Management consultancy releases free ETL tool

Management consultancy McKinsey has created and released its first ever open source software, Kedro – a Python-based data pipeline workflow development tool that McKinsey says it has used on over 50 of its own projects.

Kedro, designed for used by data scientists (source code here) is the brainchild of two QuantumBlack engineers – Nikolaos Tsaousis and Aris Valtazanos, who created it to manage their workstreams at the analytics firm. (McKinsey bought QuantumBlack in 2015).

Kedro lets users structure analytics code in a uniform way and deliver it production-ready, as well as build modular, versioned data pipelines.

The release represents a “big step” for the firm, said Jeremy Palmer, CEO of QuantumBlack, “as we continue to balance the value of proprietary assets with opportunities to engage as part of the developer community.”

Rise of Open Source

McKinsey joins companies as diverse as dedicated software firms, retailers like Walmart or accommodation marketplace Airbnb in releasing open source tools for popular consumption, amid a resurgence in open source software use in the enterprise (albeit one that has come hand-in-hand with ongoing challenges surrounding license type, the cloud and concerns about “asset stripping” of code bases.

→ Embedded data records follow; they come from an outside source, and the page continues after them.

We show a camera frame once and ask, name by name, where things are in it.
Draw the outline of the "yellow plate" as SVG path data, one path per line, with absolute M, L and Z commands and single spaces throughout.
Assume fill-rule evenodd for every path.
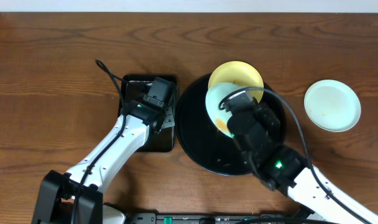
M 249 86 L 264 87 L 260 73 L 245 62 L 226 62 L 217 67 L 210 76 L 206 105 L 217 107 L 233 91 Z

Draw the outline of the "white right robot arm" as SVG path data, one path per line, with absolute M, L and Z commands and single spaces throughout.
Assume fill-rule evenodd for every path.
M 228 132 L 253 174 L 270 190 L 317 213 L 330 223 L 378 223 L 378 215 L 337 188 L 315 167 L 281 140 L 281 122 L 265 103 L 224 103 L 230 113 Z

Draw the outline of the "mint green plate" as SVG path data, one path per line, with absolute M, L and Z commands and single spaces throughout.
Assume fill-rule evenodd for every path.
M 228 121 L 233 114 L 220 109 L 219 103 L 230 93 L 240 89 L 241 87 L 237 84 L 222 82 L 213 85 L 206 93 L 205 106 L 210 120 L 219 131 L 229 138 L 233 138 L 228 129 Z
M 310 120 L 326 131 L 347 131 L 361 117 L 357 94 L 336 80 L 320 80 L 312 84 L 305 93 L 303 104 Z

For businesses, becoming part of the open source community can help them to attract developers (who would often rather learn a foundational technology than one vendor’s proprietary system) the potential ability to commercialise that project in future by offering a managed service, a way to avoid vendor lock-in by creating and nurturing a free tool (for which “with enough eyeballs, all bugs are shallow”) as well as the warm fuzzy glow of creating a good tool and letting others use it for free.

McKinsey on Kedro: What’s Special?

In a Q&A published alongside an installation guide and other documentation, the project team explained how the tool differs from other workflow schedulers and extract-transform-load (ETL) tools.

“Data pipelines consist of extract-transform-load (ETL) workflows. If we understand that data pipelines must be scaleable, monitored, versioned, testable and modular then this introduces us to a spectrum of tools that can be used to construct such data pipelines. Pipeline abstraction is implemented in workflow schedulers like Luigi and Airflow, as well as in ETL frameworks like Bonobo ETL and Bubbles.”

“We see Airflow and Luigi as complementary frameworks: Airflow and Luigi are tools that handle deployment, scheduling, monitoring and alerting. Kedro is the worker that should execute a series of tasks, and report to the Airflow and Luigi managers. We are building integrations for both tools and intend these integrations to offer a faster prototyping time and reduce the barriers to entry associated with moving pipelines to both workflow schedulers.”